Aim of the exercise
Take the data below and copy exactly the lines starting at the one with "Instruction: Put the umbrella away" and finishing at the one with "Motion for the", both included.

Given data
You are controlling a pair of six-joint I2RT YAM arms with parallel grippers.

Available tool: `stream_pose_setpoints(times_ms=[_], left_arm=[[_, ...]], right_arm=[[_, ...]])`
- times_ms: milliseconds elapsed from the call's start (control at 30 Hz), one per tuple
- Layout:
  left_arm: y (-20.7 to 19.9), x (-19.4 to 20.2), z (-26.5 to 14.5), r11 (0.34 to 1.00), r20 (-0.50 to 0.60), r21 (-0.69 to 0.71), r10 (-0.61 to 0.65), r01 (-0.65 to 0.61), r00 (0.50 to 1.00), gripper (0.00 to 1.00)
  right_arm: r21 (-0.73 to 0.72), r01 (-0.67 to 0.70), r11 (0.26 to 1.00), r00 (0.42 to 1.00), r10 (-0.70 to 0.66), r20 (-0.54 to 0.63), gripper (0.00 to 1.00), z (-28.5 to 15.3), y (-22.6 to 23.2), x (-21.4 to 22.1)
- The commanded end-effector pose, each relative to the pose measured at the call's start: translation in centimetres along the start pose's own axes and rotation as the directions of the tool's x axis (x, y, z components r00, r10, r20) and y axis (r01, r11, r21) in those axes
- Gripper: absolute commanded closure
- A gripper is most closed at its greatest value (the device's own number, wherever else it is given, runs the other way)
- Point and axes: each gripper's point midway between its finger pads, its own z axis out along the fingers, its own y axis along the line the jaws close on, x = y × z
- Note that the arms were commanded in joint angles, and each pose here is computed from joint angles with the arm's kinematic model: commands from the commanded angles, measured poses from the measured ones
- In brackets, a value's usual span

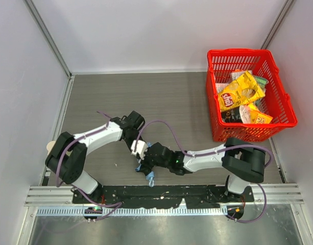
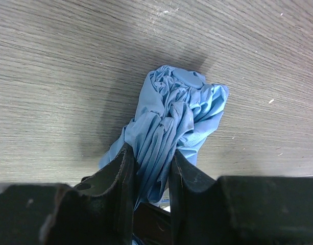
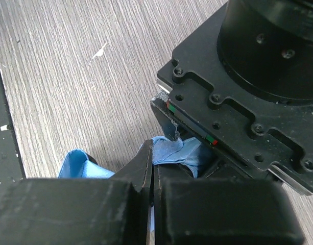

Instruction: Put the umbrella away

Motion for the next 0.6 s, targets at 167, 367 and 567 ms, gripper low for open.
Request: stream_pose_setpoints(times_ms=[167,367,567], left_arm=[[7.0,2.4,3.3,0.964,-0.026,-0.265,-0.036,0.028,0.999,1.0],[6.5,2.3,3.2,0.968,-0.024,-0.248,-0.042,0.035,0.999,1.0],[6.4,2.3,2.9,0.973,-0.015,-0.224,-0.052,0.047,0.999,1.0]], right_arm=[[-0.095,0.001,0.995,0.992,-0.013,-0.127,0.94,-1.3,3.3,4.3],[-0.105,-0.102,0.989,0.99,0.091,-0.105,0.89,-1.7,4.2,4.9],[0.039,-0.23,0.972,0.962,0.222,0.157,0.99,-4.2,1.4,2.7]])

Solution below
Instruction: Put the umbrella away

Motion for the next 0.6 s, targets at 167, 367 and 567 ms, gripper low for open.

This exercise is done.